Defining a Fully Mixed System
ASHRAE Handbook--Fundamentals, Chapter 20, Space Air Diffusion, defines a fully mixed system as the following:
"In mixed-air systems, high-velocity supply jets from air outlets maintain comfort by mixing room air with supply air. This air mixing, heat transfer and resultant velocity reduction should occur outside the occupied zone. Occupant comfort is maintained not directly by motion of air from the outlets, but from secondary air motion that results from mixing in the unoccupied zone. Comfort is maximized when uniform temperature distribution and room air velocities of less than 50 fpm (0.25 m/s) are maintained in the occupied zone."
A fully mixed system ideally maintains a constant temperature gradient from the floor to the top of the occupied zone. Unlike displacement systems or underfloor systems, the fully mixed system maintains a uniform temperature through dilution of the space air with the air supplied into the space (Figure 1).
Typically, a forced air system is designed to meet the following performance parameters: 73[degrees]F to 77[degrees]F (23[degrees]C to 25[degrees]C) with humidity at 25% to 60% and air velocity in the occupied zone of less than 50 fpm (0.25 m/s).
The latest version of ASHRAE Standard 55-2010 allows for elevated air speeds "to be used to increase the maximum operative temperature for acceptability under certain conditions." These temperatures and velocities are shown in the standard's Figure 22.214.171.124. This article covers air outlet selection where the desired temperature range is 73[degrees]F to 77[degrees]F (23[degrees]C to 25[degrees]C).
Effect of Velocity on Comfort
Figure 2 shows the effect of room air velocity on the perception of comfort.
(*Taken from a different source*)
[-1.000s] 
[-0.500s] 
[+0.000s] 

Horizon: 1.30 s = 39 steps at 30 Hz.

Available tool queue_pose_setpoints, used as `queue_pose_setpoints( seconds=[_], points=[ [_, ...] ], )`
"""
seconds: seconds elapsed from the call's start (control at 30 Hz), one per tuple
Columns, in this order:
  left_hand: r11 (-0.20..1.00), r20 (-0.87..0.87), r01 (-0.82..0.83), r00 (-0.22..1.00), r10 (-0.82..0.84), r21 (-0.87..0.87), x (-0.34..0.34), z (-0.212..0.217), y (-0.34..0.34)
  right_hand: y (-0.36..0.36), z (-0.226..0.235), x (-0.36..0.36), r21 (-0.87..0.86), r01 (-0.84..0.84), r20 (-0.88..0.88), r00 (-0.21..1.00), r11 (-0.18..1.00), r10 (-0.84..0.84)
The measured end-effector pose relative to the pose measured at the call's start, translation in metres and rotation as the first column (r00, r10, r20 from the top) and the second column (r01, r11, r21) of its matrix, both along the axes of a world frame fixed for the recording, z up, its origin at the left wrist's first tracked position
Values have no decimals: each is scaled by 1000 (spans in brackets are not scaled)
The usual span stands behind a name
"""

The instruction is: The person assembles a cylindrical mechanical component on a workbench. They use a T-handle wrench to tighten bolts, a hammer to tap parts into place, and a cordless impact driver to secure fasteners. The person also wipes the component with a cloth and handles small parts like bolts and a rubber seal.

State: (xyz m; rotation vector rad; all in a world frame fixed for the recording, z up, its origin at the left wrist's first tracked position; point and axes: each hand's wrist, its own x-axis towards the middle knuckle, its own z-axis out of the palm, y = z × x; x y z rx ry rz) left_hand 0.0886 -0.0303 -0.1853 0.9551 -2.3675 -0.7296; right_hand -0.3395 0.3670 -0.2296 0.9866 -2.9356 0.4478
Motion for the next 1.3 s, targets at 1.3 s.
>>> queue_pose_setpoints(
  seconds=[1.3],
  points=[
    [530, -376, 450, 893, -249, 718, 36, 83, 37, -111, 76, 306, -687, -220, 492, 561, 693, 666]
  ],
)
The figure also shows the neck region is more sensitive to air motion then the ankle region. As you can see from the graph, in the neck region, the percentage of complaints are significant at and above 50 fpm (0.25 m/s) velocity. In many cases, the perception of a draft is not because of air temperature, but rather the velocity of air around the occupants. This can be demonstrated by the use of a ceiling fan that is turned on to provide cooling, even though the air being circulated is at room temperature.
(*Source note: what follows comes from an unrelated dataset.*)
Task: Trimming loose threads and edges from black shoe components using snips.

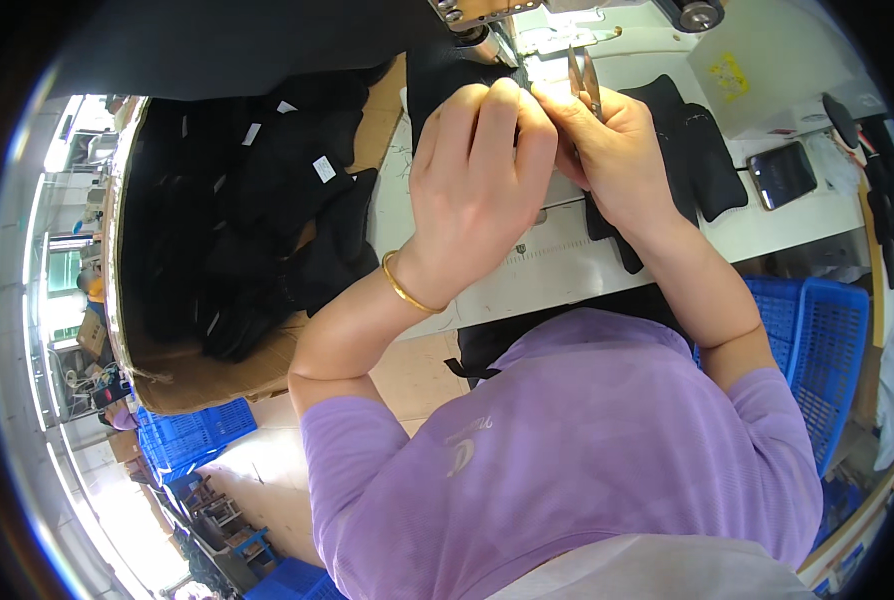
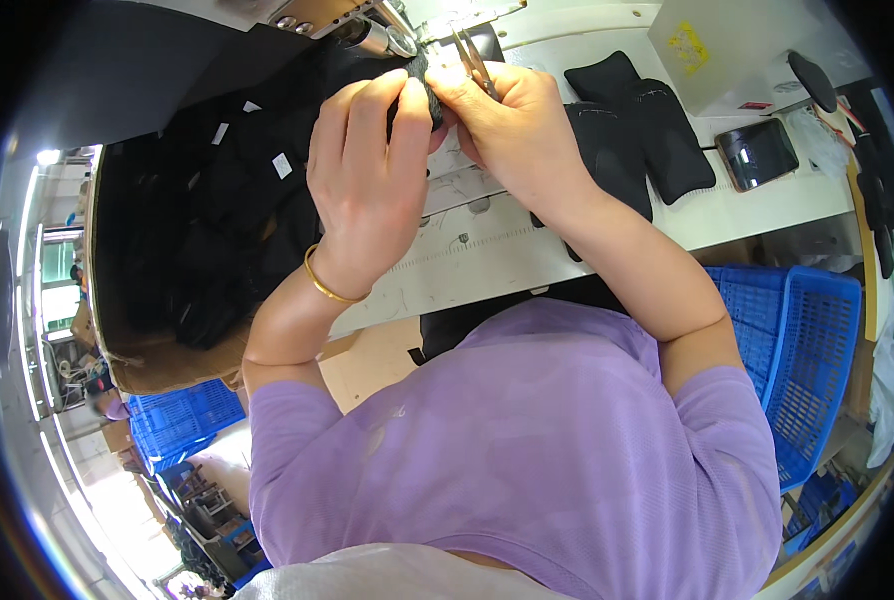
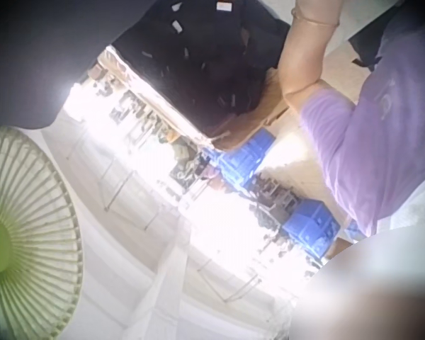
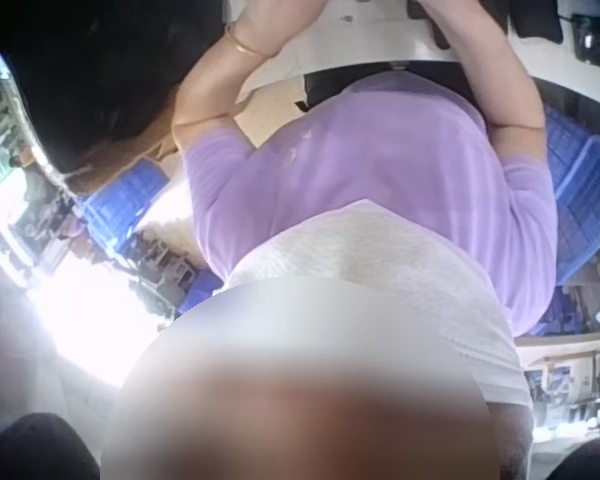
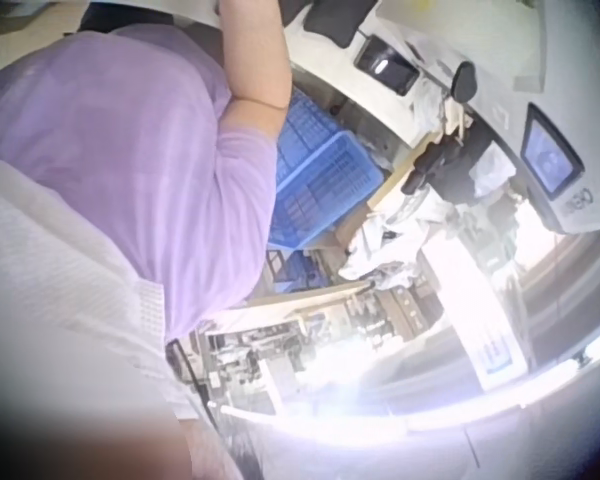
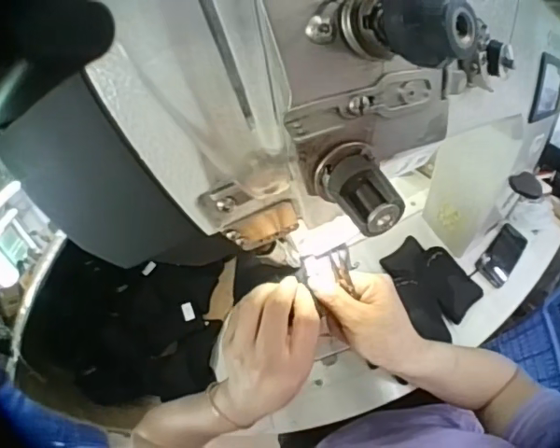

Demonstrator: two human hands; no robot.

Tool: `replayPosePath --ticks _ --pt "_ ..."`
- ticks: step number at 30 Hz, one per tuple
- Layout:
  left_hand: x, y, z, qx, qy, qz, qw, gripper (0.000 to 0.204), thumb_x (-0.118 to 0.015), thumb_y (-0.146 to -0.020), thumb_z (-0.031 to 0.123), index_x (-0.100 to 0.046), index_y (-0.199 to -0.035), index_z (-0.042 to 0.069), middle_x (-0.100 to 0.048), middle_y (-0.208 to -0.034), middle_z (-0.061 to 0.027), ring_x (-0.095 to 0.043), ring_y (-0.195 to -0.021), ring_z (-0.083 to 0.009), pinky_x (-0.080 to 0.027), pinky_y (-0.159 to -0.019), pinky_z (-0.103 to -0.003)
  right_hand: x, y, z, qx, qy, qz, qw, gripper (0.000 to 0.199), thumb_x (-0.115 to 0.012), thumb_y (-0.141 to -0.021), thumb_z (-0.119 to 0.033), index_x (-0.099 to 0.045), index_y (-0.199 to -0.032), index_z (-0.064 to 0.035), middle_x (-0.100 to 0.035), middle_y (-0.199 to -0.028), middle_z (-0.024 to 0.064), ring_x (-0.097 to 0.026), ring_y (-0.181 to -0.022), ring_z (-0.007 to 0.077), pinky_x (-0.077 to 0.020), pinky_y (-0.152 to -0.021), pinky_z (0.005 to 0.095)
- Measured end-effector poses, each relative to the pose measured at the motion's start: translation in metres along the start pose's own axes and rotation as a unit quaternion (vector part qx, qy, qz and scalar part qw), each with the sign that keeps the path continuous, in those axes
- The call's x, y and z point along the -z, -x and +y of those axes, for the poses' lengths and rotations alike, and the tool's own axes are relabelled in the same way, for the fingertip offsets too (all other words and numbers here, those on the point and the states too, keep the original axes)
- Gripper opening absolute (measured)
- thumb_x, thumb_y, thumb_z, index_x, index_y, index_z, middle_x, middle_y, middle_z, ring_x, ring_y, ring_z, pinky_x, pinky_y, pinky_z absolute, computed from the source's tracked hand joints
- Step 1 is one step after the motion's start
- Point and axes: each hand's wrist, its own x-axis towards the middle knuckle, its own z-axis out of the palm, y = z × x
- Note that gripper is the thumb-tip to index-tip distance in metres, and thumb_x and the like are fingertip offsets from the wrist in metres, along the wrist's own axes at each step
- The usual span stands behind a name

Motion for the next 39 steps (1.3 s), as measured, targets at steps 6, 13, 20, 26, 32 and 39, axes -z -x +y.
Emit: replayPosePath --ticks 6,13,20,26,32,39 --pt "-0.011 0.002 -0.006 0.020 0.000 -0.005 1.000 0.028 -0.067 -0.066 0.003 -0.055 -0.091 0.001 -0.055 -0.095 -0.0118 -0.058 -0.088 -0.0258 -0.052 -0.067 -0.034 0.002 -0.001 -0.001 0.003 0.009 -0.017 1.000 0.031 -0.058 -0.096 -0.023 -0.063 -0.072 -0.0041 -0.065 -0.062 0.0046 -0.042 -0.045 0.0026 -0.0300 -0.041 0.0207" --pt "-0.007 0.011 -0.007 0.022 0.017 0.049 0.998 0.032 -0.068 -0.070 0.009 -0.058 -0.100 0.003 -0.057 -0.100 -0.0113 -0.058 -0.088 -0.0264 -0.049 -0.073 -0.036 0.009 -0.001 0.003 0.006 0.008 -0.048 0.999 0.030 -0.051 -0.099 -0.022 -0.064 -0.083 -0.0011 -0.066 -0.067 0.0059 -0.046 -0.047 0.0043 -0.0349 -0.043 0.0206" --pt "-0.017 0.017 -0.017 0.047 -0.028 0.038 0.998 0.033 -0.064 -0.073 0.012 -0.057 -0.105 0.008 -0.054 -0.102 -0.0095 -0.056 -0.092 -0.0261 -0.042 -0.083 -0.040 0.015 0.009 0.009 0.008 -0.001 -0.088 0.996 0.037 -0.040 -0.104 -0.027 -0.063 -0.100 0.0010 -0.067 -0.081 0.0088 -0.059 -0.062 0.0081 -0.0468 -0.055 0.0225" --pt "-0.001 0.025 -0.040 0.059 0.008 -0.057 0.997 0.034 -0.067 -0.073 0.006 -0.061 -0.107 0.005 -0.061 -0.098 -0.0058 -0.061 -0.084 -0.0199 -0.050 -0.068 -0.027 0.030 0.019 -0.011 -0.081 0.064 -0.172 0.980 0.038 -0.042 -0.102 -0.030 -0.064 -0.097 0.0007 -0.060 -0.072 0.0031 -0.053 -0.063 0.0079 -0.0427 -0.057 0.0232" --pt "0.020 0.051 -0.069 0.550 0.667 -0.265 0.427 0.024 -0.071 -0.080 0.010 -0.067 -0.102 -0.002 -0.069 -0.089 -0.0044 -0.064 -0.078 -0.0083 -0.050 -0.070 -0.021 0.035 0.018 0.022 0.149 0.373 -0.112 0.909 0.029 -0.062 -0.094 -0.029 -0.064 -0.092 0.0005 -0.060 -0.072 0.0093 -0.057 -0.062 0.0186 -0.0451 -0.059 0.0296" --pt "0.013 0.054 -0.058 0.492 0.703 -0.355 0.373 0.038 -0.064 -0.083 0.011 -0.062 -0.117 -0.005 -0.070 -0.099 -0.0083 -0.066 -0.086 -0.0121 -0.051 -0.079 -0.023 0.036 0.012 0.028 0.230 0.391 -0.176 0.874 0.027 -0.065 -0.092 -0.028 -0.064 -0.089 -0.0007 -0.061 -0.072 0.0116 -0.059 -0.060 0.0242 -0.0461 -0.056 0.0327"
When designing a fully mixed system for comfort, it is important to define the occupied and unoccupied zone for a space. The occupied zone is the space we live and work in. It is typically the volume from the floor up to a height of 6 ft (1.8 m) and 6 in. to 1 ft (152 mm to 305 mm) from the walls. The occupied zone depends on the specific space and use of that space. We can use the unoccupied zone to deliver all the high velocity supply air and do all the mixing.
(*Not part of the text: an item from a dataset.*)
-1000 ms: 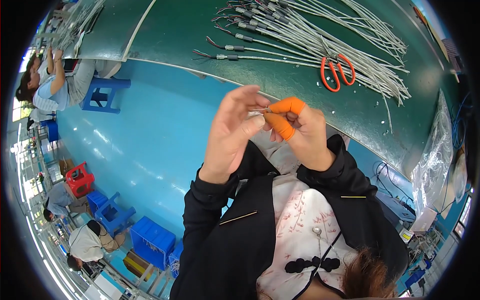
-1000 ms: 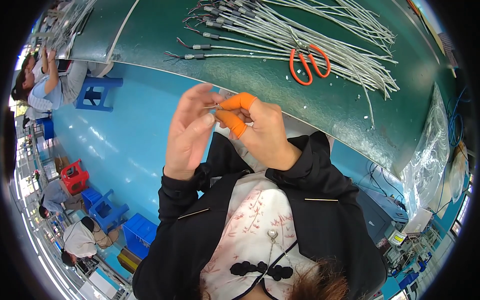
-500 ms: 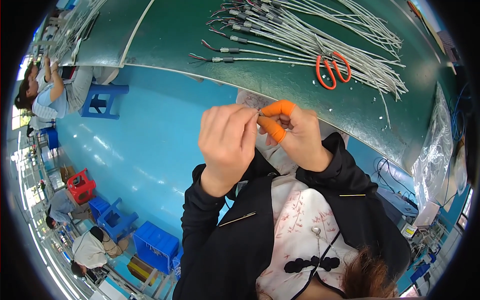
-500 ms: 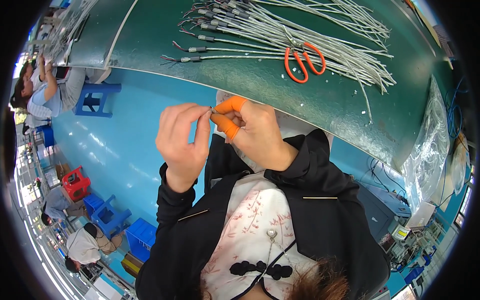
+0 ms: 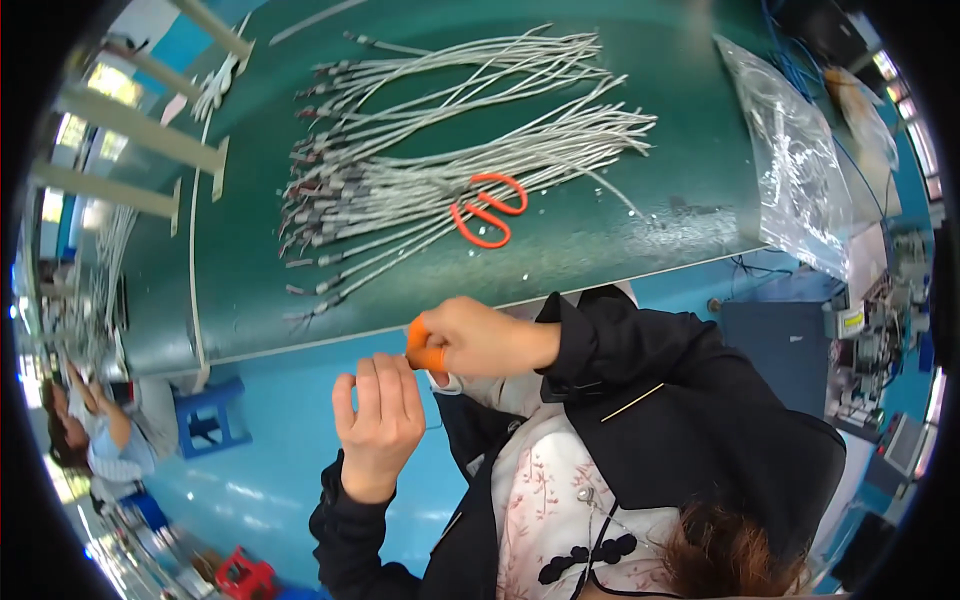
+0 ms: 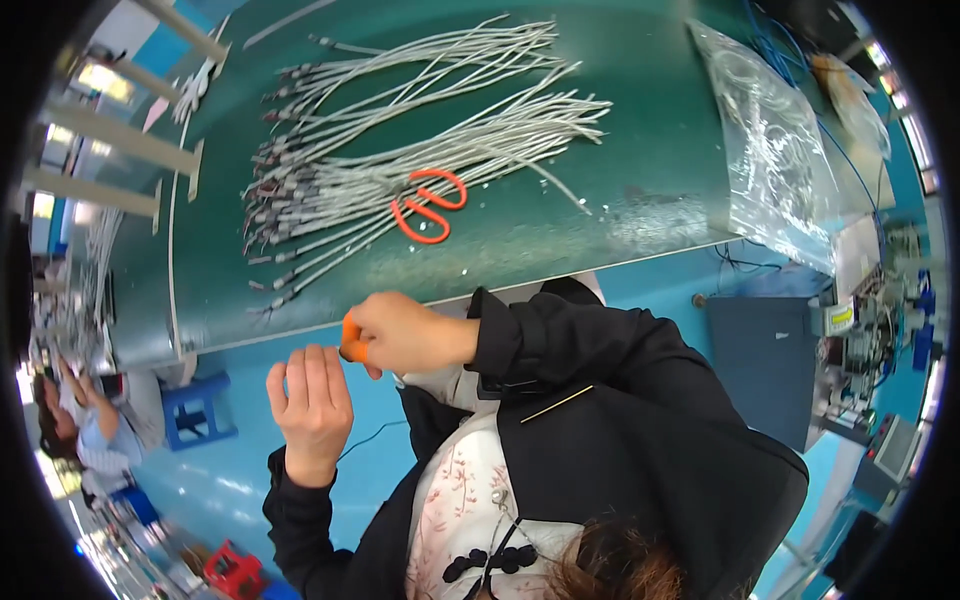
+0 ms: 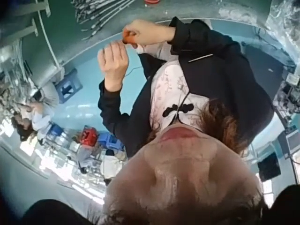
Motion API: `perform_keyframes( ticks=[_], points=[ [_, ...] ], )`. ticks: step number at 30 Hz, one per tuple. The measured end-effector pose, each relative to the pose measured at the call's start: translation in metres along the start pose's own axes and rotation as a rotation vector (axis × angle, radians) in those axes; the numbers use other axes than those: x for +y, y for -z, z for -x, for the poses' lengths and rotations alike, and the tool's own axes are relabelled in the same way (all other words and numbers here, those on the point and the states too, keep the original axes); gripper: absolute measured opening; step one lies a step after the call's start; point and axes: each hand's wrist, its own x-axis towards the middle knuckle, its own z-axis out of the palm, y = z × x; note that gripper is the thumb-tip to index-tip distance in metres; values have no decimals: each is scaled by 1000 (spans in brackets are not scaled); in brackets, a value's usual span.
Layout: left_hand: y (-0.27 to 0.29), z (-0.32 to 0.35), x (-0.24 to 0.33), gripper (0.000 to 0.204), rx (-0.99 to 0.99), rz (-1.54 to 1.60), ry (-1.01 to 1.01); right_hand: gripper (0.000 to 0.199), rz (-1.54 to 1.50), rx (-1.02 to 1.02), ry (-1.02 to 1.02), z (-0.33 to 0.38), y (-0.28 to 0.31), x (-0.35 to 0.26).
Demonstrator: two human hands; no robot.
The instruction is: The person picks up a cable, uses shears to trim the end, and then peels back the outer casing by hand. This process is repeated with a second cable.
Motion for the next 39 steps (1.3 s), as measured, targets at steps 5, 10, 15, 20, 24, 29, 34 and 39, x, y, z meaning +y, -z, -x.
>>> perform_keyframes(
  ticks=[5, 10, 15, 20, 24, 29, 34, 39],
  points=[
    [12, -13, -10, 7, -181, -83, -108, 17, 457, 237, 376, 1, -12, 2],
    [37, -23, -22, 5, -397, -31, -127, 15, 529, 245, 701, -18, -23, 16],
    [75, -18, -47, 3, -755, 448, -15, 15, 507, -39, 901, -23, -37, 23],
    [76, -3, -69, 7, -799, 997, 201, 14, 258, -215, 915, -11, -50, 20],
    [69, 2, -69, 11, -660, 1131, 446, 13, 125, -161, 698, 4, -48, 0],
    [58, 1, -43, 12, -163, 511, 468, 13, -343, 3, 234, 8, -34, -30],
    [39, -25, -13, 11, 168, 691, 628, 17, -425, 139, 305, 0, 0, -41],
    [1, -4, 15, 11, -56, 1560, 920, 20, -458, 56, 345, 9, 32, -70]
  ],
)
The tool that can be used by a designer to predict the location of a discharge jet is listed as "throw" in a manufacturer's catalog. The current standard for outlet testing is ASHRAE Standard 70-2006 (RA 2011), Method of Testing the Performance of Air Outlets and Air Inlets, which defines how throw data is obtained and allows the testing of both isothermal and non-isothermal air. Most of the manufacturer's throw data is, in fact, isothermal air. The reason for this is the data is easier to obtain and is repeatable. Non-isothermal air requires a balanced room, which does require a significant amount of time to conduct testing.
[FIGURE 2 OMITTED]
Outlets generate a discharge jet. The designer should select the type of outlet and space the outlets so that the maximum velocity in the occupied space does not exceed 50 fpm (0.25 m/s). There are several principles of jet behavior that if used along with the manufacturer's catalog throw data, the designer can better predict the resulting velocities in the occupied zone.
These principles include:
* A free jet expands at approximately 22[degrees]. The expansion of the jet is due to the induction of air around the jet.
* If a jet is directed toward a surface, the jet will want to stay on that surface regardless if the surface is a ceiling, wall or floor.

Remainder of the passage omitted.